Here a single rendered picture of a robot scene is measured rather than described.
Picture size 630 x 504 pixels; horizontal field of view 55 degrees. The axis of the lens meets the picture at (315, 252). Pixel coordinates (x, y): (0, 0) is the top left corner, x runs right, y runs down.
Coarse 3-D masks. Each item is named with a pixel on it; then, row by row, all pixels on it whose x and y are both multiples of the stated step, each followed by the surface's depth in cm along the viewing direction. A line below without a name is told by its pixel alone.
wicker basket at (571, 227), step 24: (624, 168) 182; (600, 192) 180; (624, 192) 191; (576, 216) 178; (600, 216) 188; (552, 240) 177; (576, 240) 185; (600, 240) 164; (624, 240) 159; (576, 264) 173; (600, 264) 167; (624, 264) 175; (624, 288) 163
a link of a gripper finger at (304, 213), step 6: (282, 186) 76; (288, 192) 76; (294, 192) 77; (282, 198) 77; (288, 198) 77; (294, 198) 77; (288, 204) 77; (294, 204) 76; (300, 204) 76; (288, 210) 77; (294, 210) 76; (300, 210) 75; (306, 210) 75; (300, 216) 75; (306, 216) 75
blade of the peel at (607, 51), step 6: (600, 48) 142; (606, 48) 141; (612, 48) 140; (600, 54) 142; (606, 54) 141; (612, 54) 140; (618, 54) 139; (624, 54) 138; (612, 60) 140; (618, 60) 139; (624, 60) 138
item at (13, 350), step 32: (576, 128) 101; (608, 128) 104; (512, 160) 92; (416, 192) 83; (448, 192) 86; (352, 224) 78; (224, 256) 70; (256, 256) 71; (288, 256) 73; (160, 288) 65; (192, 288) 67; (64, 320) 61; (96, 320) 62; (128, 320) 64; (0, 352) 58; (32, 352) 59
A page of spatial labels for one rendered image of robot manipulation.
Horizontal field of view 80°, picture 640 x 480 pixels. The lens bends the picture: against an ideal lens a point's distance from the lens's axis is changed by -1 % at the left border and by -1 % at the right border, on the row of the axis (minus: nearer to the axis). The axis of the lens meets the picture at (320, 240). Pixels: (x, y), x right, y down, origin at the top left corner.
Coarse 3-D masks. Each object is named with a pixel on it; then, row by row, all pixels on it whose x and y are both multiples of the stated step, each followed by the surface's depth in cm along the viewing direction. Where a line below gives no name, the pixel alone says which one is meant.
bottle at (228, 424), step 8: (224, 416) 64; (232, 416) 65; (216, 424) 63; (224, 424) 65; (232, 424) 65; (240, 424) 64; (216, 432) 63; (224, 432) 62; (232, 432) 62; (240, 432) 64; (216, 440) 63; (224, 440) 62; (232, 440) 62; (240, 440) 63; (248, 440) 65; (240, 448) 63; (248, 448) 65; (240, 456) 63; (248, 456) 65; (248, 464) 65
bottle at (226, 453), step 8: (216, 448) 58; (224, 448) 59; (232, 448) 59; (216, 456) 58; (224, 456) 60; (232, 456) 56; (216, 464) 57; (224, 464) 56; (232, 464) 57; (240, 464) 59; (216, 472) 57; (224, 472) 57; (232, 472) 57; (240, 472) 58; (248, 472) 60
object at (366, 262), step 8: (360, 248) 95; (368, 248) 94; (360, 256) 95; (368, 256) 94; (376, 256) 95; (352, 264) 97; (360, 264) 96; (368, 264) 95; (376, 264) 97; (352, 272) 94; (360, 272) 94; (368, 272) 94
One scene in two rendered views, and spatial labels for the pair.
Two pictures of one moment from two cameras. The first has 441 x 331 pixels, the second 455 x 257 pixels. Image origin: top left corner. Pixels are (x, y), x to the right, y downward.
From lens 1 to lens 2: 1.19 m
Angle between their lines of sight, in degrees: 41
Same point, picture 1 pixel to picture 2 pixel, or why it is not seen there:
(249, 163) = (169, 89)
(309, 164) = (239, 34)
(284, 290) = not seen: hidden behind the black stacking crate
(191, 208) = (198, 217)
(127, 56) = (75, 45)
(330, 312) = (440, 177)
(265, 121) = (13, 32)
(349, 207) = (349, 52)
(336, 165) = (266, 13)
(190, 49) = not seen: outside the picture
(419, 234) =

┄┄┄┄┄┄┄┄┄┄

-- ABOUT THIS EXERCISE --
An exact copy of every record above is needed. Write it out word for word.

-- ANSWER FOR THE TASK --
Here a single rendered picture of a robot scene is measured rather than described.
Picture size 630 x 504 pixels; horizontal field of view 55 degrees. The axis of the lens meets the picture at (315, 252). Pixel coordinates (x, y): (0, 0) is the top left corner, x runs right, y runs down.
Coarse 3-D masks. Each item is named with a pixel on it; then, row by row, all pixels on it whose x and y are both multiples of the stated step, each followed by the surface's depth in cm along the viewing direction. A line below without a name is told by its pixel alone.
wicker basket at (571, 227), step 24: (624, 168) 182; (600, 192) 180; (624, 192) 191; (576, 216) 178; (600, 216) 188; (552, 240) 177; (576, 240) 185; (600, 240) 164; (624, 240) 159; (576, 264) 173; (600, 264) 167; (624, 264) 175; (624, 288) 163
a link of a gripper finger at (304, 213), step 6: (282, 186) 76; (288, 192) 76; (294, 192) 77; (282, 198) 77; (288, 198) 77; (294, 198) 77; (288, 204) 77; (294, 204) 76; (300, 204) 76; (288, 210) 77; (294, 210) 76; (300, 210) 75; (306, 210) 75; (300, 216) 75; (306, 216) 75
blade of the peel at (607, 51), step 6: (600, 48) 142; (606, 48) 141; (612, 48) 140; (600, 54) 142; (606, 54) 141; (612, 54) 140; (618, 54) 139; (624, 54) 138; (612, 60) 140; (618, 60) 139; (624, 60) 138
item at (13, 350), step 32: (576, 128) 101; (608, 128) 104; (512, 160) 92; (416, 192) 83; (448, 192) 86; (352, 224) 78; (224, 256) 70; (256, 256) 71; (288, 256) 73; (160, 288) 65; (192, 288) 67; (64, 320) 61; (96, 320) 62; (128, 320) 64; (0, 352) 58; (32, 352) 59
A page of spatial labels for one rendered image of robot manipulation.
Horizontal field of view 80°, picture 640 x 480 pixels. The lens bends the picture: against an ideal lens a point's distance from the lens's axis is changed by -1 % at the left border and by -1 % at the right border, on the row of the axis (minus: nearer to the axis). The axis of the lens meets the picture at (320, 240). Pixels: (x, y), x right, y down, origin at the top left corner.
Coarse 3-D masks. Each object is named with a pixel on it; then, row by row, all pixels on it whose x and y are both multiples of the stated step, each followed by the surface's depth in cm along the viewing direction. Where a line below gives no name, the pixel alone says which one is meant.
bottle at (228, 424), step 8: (224, 416) 64; (232, 416) 65; (216, 424) 63; (224, 424) 65; (232, 424) 65; (240, 424) 64; (216, 432) 63; (224, 432) 62; (232, 432) 62; (240, 432) 64; (216, 440) 63; (224, 440) 62; (232, 440) 62; (240, 440) 63; (248, 440) 65; (240, 448) 63; (248, 448) 65; (240, 456) 63; (248, 456) 65; (248, 464) 65
bottle at (226, 453), step 8: (216, 448) 58; (224, 448) 59; (232, 448) 59; (216, 456) 58; (224, 456) 60; (232, 456) 56; (216, 464) 57; (224, 464) 56; (232, 464) 57; (240, 464) 59; (216, 472) 57; (224, 472) 57; (232, 472) 57; (240, 472) 58; (248, 472) 60
object at (366, 262), step 8: (360, 248) 95; (368, 248) 94; (360, 256) 95; (368, 256) 94; (376, 256) 95; (352, 264) 97; (360, 264) 96; (368, 264) 95; (376, 264) 97; (352, 272) 94; (360, 272) 94; (368, 272) 94
One scene in two rendered views, and spatial labels for the pair.
Two pictures of one moment from two cameras. The first has 441 x 331 pixels, the second 455 x 257 pixels. Image origin: top left corner. Pixels are (x, y), x to the right, y downward.
From lens 1 to lens 2: 1.19 m
Angle between their lines of sight, in degrees: 41
Same point, picture 1 pixel to picture 2 pixel, or why it is not seen there:
(249, 163) = (169, 89)
(309, 164) = (239, 34)
(284, 290) = not seen: hidden behind the black stacking crate
(191, 208) = (198, 217)
(127, 56) = (75, 45)
(330, 312) = (440, 177)
(265, 121) = (13, 32)
(349, 207) = (349, 52)
(336, 165) = (266, 13)
(190, 49) = not seen: outside the picture
(419, 234) =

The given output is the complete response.